NSO Group was originally added to the list in response to the company’s threats to human rights and national security, on November 2, 2021. These threats remain unmitigated, and this list is where the company must remain.
Earlier this month, Access Now and coalition partners also urged the U.S. Solicitor General to oppose NSO Group’s claims before the U.S. Supreme Court that it is entitled to sovereign immunity before U.S. Courts — it should not be. The Solicitor General will be providing an opinion to the Supreme Court on NSO’s appeal.
“NSO Group produces technology that stalks, invades, and destroys the lives of those it is unleashed upon,” said Natalia Krapiva, Tech-Legal Counsel at Access Now. “The creator and distributor of Pegasus cannot be given immunity merely because it contracts with governments.
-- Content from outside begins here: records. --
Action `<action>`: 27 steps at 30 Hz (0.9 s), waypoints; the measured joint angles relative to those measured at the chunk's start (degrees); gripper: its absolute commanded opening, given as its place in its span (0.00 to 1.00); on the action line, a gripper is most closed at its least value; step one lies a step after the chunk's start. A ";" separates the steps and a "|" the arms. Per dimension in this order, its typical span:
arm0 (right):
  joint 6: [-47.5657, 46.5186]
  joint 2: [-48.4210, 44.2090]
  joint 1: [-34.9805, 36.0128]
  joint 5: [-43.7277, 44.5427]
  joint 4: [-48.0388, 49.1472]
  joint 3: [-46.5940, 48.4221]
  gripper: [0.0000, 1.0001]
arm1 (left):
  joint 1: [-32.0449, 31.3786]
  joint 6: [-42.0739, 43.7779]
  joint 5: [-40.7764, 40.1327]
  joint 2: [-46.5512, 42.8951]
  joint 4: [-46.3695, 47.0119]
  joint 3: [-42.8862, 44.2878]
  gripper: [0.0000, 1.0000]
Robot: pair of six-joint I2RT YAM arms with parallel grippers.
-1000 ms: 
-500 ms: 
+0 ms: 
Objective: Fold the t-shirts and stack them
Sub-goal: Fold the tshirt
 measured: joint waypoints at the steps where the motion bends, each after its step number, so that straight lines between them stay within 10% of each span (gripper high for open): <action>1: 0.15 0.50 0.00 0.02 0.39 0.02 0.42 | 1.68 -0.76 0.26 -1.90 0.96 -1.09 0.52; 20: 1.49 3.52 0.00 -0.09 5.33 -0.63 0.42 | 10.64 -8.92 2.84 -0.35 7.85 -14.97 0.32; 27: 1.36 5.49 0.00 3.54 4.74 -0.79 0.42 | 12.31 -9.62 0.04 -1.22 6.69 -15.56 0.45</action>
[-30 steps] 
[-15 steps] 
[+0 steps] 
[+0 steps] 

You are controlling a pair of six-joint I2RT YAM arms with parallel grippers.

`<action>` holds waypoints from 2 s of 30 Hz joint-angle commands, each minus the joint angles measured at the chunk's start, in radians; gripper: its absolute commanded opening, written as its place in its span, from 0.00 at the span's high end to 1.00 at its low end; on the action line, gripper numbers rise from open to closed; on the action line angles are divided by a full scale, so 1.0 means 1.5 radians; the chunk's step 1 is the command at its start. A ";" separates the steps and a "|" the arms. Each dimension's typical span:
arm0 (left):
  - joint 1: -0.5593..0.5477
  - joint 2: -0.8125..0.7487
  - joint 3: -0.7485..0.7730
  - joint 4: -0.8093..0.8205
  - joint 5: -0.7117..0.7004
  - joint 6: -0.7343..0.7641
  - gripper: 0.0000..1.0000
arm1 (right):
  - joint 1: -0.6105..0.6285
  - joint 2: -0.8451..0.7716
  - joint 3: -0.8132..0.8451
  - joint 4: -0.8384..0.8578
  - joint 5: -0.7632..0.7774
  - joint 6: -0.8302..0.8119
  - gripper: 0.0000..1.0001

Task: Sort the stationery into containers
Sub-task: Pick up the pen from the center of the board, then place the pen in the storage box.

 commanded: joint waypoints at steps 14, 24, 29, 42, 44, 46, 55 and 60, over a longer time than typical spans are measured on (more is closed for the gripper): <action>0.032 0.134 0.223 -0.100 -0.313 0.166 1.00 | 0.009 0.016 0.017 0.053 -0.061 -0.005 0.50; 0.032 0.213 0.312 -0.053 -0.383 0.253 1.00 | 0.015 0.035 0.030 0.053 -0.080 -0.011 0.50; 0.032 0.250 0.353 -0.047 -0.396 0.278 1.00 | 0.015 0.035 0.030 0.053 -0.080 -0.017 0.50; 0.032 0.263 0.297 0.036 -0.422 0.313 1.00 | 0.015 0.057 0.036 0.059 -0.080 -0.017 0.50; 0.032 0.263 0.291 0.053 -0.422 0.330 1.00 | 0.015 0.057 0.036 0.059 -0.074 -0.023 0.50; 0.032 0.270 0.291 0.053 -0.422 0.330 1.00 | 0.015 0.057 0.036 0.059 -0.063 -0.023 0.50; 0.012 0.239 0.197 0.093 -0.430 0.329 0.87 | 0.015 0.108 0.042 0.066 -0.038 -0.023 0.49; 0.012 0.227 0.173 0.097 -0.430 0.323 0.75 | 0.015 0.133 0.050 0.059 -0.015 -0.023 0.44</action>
We must ensure there is a domestic remedy for these global violations. NSO Group cannot be allowed to violate the rights of human rights activists and journalists with impunity.”
Both of the letters highlight evidence that NSO Group’s spyware continues to be used at a massive scale against human rights defenders, journalists, and government officials by repressive regimes, despite the Entity List designation, and a lawsuit filed by WhatsApp suing the company for targeting peoples’ devices through the communications app.
Access Now and coalition partners continue to demand accountability not just for NSO Group, but the entire unchecked spyware industry, including through a moratorium limiting the sale, transfer, and use of these cyber weapons. Read the Surveillance Technologies Accountability Project’s guide to human rights due diligence for shareholders who may have investments in surveillance technologies.
Access Now and partners thank Kyle McLorg from Farella Braun + Martel LLP for his pro bono legal assistance with the August 3 letter to the U.S. Solicitor General.